AIM OF THE TASK
An exact copy of the lines, starting at the top of the listing and ending with the line that has "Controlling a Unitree", is the required answer. Pictures are not part of it.

----------------------------------------

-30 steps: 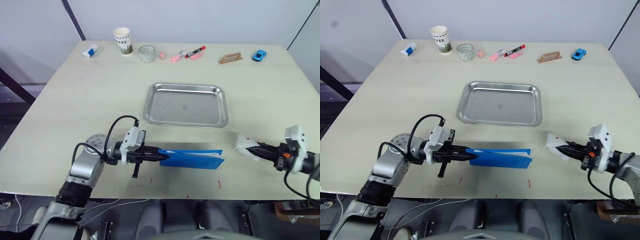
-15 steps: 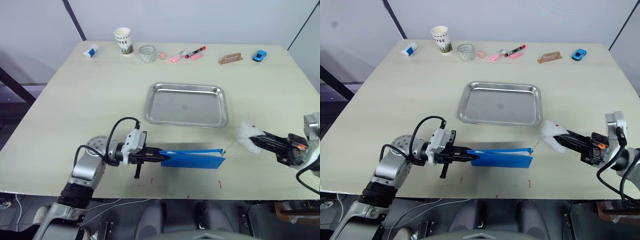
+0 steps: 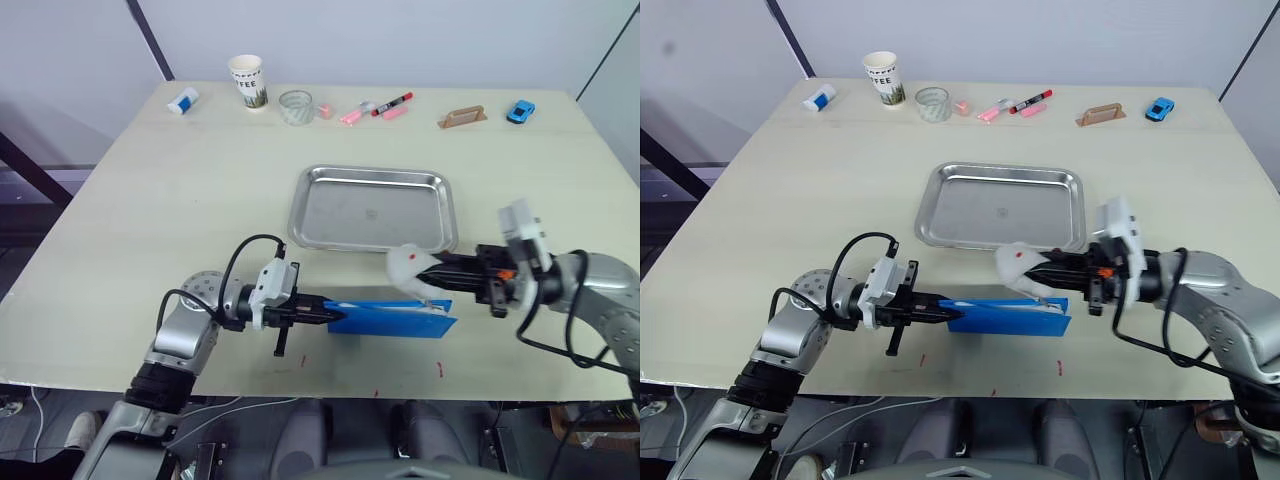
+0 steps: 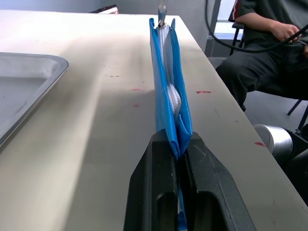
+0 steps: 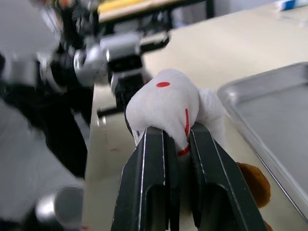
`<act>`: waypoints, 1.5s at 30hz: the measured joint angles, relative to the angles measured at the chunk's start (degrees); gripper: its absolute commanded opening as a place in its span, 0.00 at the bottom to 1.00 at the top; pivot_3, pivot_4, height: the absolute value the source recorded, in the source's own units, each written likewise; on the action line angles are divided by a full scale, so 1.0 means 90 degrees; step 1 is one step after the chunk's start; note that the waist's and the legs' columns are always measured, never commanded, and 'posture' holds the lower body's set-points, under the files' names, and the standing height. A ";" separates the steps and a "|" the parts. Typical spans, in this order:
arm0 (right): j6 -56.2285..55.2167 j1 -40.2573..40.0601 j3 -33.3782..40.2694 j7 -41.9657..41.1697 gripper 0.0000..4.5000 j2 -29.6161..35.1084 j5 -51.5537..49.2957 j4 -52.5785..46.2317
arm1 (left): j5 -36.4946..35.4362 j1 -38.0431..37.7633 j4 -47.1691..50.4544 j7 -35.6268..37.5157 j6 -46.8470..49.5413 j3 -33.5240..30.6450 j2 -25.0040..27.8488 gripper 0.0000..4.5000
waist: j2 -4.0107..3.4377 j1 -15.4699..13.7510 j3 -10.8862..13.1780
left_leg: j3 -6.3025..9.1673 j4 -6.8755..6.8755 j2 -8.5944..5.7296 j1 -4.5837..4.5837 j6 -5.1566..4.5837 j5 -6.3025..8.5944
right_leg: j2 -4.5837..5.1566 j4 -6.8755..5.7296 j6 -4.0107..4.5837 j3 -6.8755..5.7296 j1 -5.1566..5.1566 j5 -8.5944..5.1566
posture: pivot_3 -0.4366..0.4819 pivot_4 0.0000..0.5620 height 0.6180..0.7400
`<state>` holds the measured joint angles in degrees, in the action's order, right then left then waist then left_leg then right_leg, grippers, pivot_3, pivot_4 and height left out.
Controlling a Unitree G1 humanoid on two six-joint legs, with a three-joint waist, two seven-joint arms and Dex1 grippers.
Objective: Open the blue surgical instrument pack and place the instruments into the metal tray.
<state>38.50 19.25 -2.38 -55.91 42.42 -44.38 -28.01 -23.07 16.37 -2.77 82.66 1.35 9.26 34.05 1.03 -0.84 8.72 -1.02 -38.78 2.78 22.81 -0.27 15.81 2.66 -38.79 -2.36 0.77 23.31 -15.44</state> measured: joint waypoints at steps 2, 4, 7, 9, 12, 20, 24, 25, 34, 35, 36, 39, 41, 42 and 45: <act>-0.0326 0.0438 -0.0550 -0.0094 0.00 -0.0321 0.0588 0.0320 | 0.0040 0.0060 -0.0030 -0.0001 -0.0012 0.0027 -0.0039 0.00 | 0.0000 0.0005 0.0000 | 0.0000 -0.0001 0.0000 0.0001 0.0000 0.0000 | 0.0000 -0.0001 0.0000 0.0000 0.0000 0.0000 | 0.48 0.27 0.98; -0.0538 0.0776 -0.0943 -0.0147 0.00 -0.0595 0.0959 0.0597 | 0.0048 0.0038 -0.0059 0.0008 -0.0043 0.0025 -0.0067 0.00 | 0.0001 0.0020 0.0000 | 0.0000 -0.0002 -0.0001 -0.0001 0.0000 0.0000 | -0.0001 -0.0002 0.0000 0.0003 0.0000 0.0000 | 0.48 0.27 0.98; -0.0868 0.1242 -0.1468 -0.0210 0.00 -0.1146 0.1437 0.0919 | 0.0078 0.0101 -0.0086 0.0005 -0.0068 0.0043 -0.0130 0.00 | -0.0004 0.0026 -0.0001 | 0.0005 -0.0002 0.0000 0.0002 0.0000 0.0000 | -0.0004 -0.0003 0.0001 0.0000 0.0003 -0.0001 | 0.48 0.27 0.98; -0.1093 0.1459 -0.1793 -0.0308 0.00 -0.1417 0.1705 0.1067 | 0.0103 0.0103 -0.0095 0.0003 -0.0086 0.0052 -0.0198 0.00 | -0.0004 -0.0009 -0.0001 | 0.0009 -0.0002 -0.0001 0.0009 0.0000 0.0000 | -0.0003 0.0000 0.0001 -0.0003 0.0004 0.0000 | 0.48 0.27 0.98; -0.1281 0.1595 -0.1986 -0.0464 0.00 -0.1615 0.1954 0.1308 | 0.0116 0.0103 -0.0118 0.0003 -0.0123 0.0055 -0.0220 0.00 | -0.0003 -0.0007 -0.0001 | 0.0005 -0.0012 -0.0004 0.0011 0.0000 0.0000 | -0.0001 0.0000 -0.0001 0.0005 0.0002 0.0000 | 0.48 0.27 0.98; -0.1357 0.1541 -0.1737 -0.0873 0.00 -0.1394 0.1838 0.1251 | 0.0117 0.0087 -0.0140 -0.0050 -0.0166 0.0043 -0.0243 0.00 | -0.0004 -0.0013 0.0000 | 0.0009 -0.0014 -0.0004 0.0011 0.0000 0.0000 | -0.0001 -0.0002 -0.0001 0.0002 0.0001 0.0000 | 0.48 0.27 0.98; -0.1408 0.1317 -0.1409 -0.1340 0.00 -0.0731 0.1667 0.0509 | 0.0104 0.0088 -0.0180 -0.0101 -0.0095 -0.0026 -0.0240 0.00 | -0.0005 0.0027 -0.0001 | 0.0013 -0.0015 -0.0003 0.0005 -0.0001 0.0000 | -0.0004 -0.0006 0.0000 0.0002 0.0000 0.0000 | 0.48 0.27 0.98; -0.1506 0.1237 -0.1414 -0.1382 0.00 -0.0720 0.1684 0.0420 | 0.0092 0.0091 -0.0183 -0.0109 -0.0066 -0.0025 -0.0250 0.00 | -0.0006 0.0034 -0.0002 | 0.0016 -0.0014 -0.0001 0.0005 -0.0001 0.0000 | -0.0008 -0.0007 0.0001 0.0001 0.0000 -0.0001 | 0.48 0.27 0.98; -0.4013 0.0885 -0.2064 -0.1796 0.11 -0.0449 0.3478 0.0479 | 0.0053 0.0189 -0.0340 -0.0067 -0.0060 0.0013 -0.0298 0.00 | -0.0006 0.0021 0.0000 | 0.0010 -0.0015 0.0000 0.0006 0.0000 0.0000 | -0.0008 -0.0005 0.0000 0.0005 0.0000 -0.0001 | 0.48 0.27 0.98; -0.4351 0.0870 -0.2134 -0.1795 0.22 -0.0446 0.3689 0.0578 | 0.0058 0.0203 -0.0354 -0.0063 -0.0061 0.0021 -0.0301 0.00 | -0.0006 0.0022 0.0000 | 0.0009 -0.0015 0.0000 0.0006 0.0000 0.0000 | -0.0008 -0.0005 0.0000 0.0006 0.0000 -0.0001 | 0.48 0.27 0.98; -0.4718 0.0863 -0.2174 -0.1797 0.28 -0.0447 0.3871 0.0678 | 0.0059 0.0221 -0.0378 -0.0055 -0.0061 0.0023 -0.0309 0.00 | -0.0006 0.0020 0.0000 | 0.0010 -0.0015 0.0000 0.0004 0.0000 0.0000 | -0.0009 -0.0005 0.0000 0.0005 0.0000 -0.0001 | 0.48 0.27 0.98; -0.5244 0.0827 -0.2181 -0.1838 0.57 -0.0446 0.3999 0.0815 | 0.0059 0.0229 -0.0390 -0.0029 -0.0062 0.0023 -0.0314 0.00 | -0.0006 0.0017 0.0000 | 0.0010 -0.0015 0.0000 0.0004 0.0000 0.0000 | -0.0008 -0.0005 0.0000 0.0005 0.0000 -0.0001 | 0.48 0.27 0.98; -0.5478 0.0812 -0.2178 -0.1884 0.80 -0.0430 0.3998 0.0918 | 0.0058 0.0231 -0.0392 -0.0013 -0.0063 0.0026 -0.0314 0.00 | -0.0006 0.0015 0.0000 | 0.0010 -0.0015 0.0000 0.0004 0.0000 0.0000 | -0.0008 -0.0005 0.0000 0.0005 0.0000 0.0000 | 0.48 0.27 0.98; -0.5576 0.0808 -0.2175 -0.1916 0.90 -0.0399 0.3993 0.0943 | 0.0058 0.0232 -0.0392 -0.0004 -0.0063 0.0026 -0.0314 0.00 | -0.0006 0.0013 0.0000 | 0.0010 -0.0015 0.0000 0.0004 0.0000 0.0000 | -0.0008 -0.0005 0.0000 0.0005 0.0000 -0.0001 | 0.48 0.27 0.98; -0.5857 0.0754 -0.2010 -0.1980 0.99 -0.0290 0.3832 0.0995 | 0.0058 0.0256 -0.0420 0.0024 -0.0065 0.0028 -0.0312 0.00 | -0.0006 0.0014 0.0000 | 0.0010 -0.0015 0.0000 0.0004 0.0000 0.0000 | -0.0008 -0.0005 0.0001 0.0005 0.0000 -0.0001 | 0.48 0.27 0.98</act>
<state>-14.21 26.04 -20.47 -73.73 39.81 -9.89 -19.06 -22.54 18.67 -6.55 82.88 0.77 9.51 31.24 0.98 -0.72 8.72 -0.92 -38.91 2.78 22.85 -0.27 15.81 2.58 -38.83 -2.36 0.81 23.31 -15.45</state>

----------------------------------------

ANSWER BOX
-30 steps: 
-15 steps: 
+0 steps: 
+0 steps: 
+0 steps: 
`<act>`: waypoints, 1.5s at 30hz: the measured joint angles, relative to the angles measured at the chunk's start (degrees); gripper: its absolute commanded opening as a place in its span, 0.00 at the bottom to 1.00 at the top; pivot_3, pivot_4, height: the absolute value the source recorded, in the source's own units, each written likewise; on the action line angles are divided by a full scale, so 1.0 means 90 degrees; step 1 is one step after the chunk's start; note that the waist's and the legs' columns are always measured, never commanded, and 'posture' holds the lower body's set-points, under the files' names, and the standing height. A ";" separates the steps and a "|" the parts. Typical spans, in this order:
arm0 (right): j6 -56.2285..55.2167 j1 -40.2573..40.0601 j3 -33.3782..40.2694 j7 -41.9657..41.1697 gripper 0.0000..4.5000 j2 -29.6161..35.1084 j5 -51.5537..49.2957 j4 -52.5785..46.2317
arm1 (left): j5 -36.4946..35.4362 j1 -38.0431..37.7633 j4 -47.1691..50.4544 j7 -35.6268..37.5157 j6 -46.8470..49.5413 j3 -33.5240..30.6450 j2 -25.0040..27.8488 gripper 0.0000..4.5000
waist: j2 -4.0107..3.4377 j1 -15.4699..13.7510 j3 -10.8862..13.1780
left_leg: j3 -6.3025..9.1673 j4 -6.8755..6.8755 j2 -8.5944..5.7296 j1 -4.5837..4.5837 j6 -5.1566..4.5837 j5 -6.3025..8.5944
right_leg: j2 -4.5837..5.1566 j4 -6.8755..5.7296 j6 -4.0107..4.5837 j3 -6.8755..5.7296 j1 -5.1566..5.1566 j5 -8.5944..5.1566
posture: pivot_3 -0.4366..0.4819 pivot_4 0.0000..0.5620 height 0.6180..0.7400
`<state>` holds the measured joint angles in degrees, in the action's order, right then left then waist then left_leg then right_leg, grippers, pivot_3, pivot_4 and height left out.
Controlling a Unitree G1 humanoid on two six-joint legs, with a three-joint waist, two seven-joint arms and Dex1 grippers.

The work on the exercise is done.